_WHAT IS NEEDED_
In the entries below, find every line with the string "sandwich" and copy it.

________

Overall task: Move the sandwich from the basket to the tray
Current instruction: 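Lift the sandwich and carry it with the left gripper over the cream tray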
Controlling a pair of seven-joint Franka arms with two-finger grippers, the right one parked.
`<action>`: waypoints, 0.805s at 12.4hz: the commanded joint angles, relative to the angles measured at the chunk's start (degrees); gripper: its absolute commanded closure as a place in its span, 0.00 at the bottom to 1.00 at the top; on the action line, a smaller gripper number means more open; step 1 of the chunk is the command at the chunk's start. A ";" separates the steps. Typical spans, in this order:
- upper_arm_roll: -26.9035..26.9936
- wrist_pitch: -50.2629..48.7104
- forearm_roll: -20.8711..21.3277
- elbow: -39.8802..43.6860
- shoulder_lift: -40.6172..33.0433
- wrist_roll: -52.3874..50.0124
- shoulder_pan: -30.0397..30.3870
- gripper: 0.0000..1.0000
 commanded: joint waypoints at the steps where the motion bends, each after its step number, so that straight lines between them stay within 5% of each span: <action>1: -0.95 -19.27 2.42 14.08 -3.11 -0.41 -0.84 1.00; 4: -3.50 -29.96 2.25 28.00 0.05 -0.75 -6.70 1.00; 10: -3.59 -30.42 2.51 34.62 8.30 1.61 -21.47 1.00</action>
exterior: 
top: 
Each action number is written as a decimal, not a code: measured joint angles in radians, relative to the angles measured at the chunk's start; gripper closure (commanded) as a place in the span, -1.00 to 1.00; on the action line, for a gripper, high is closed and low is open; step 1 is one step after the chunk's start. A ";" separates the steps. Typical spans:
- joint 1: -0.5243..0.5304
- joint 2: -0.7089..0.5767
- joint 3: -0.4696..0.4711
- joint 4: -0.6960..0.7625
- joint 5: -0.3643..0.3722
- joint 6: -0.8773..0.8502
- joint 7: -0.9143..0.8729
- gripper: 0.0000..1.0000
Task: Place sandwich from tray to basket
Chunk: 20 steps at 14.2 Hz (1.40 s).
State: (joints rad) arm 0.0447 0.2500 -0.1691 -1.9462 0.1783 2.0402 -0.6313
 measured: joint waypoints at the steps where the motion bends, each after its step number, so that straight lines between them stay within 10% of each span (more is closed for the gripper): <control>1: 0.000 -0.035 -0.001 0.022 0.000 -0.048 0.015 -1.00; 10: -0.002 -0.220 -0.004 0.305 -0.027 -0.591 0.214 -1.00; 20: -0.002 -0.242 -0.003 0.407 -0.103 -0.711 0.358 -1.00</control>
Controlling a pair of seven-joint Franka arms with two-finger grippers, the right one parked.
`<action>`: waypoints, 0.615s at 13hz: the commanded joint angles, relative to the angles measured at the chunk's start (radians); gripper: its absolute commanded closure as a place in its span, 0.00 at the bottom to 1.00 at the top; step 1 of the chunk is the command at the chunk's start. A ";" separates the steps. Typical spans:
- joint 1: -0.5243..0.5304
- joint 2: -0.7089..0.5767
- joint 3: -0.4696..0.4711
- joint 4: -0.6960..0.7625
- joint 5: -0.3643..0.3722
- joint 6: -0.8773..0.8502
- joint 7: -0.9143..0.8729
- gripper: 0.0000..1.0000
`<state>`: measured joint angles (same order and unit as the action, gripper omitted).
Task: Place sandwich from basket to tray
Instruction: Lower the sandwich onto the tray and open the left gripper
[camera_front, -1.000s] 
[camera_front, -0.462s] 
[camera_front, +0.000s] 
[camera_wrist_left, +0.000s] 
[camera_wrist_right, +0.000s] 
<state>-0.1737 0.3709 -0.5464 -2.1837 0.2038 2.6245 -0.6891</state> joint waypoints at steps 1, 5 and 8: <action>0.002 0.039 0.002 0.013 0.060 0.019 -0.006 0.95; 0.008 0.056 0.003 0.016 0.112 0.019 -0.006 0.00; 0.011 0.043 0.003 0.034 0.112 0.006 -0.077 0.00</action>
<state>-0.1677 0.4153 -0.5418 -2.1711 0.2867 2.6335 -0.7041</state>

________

_TASK ANSWER_
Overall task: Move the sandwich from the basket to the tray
Current instruction: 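Lift the sandwich and carry it with the left gripper over the cream tray
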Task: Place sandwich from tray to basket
Task: Place sandwich from basket to tray
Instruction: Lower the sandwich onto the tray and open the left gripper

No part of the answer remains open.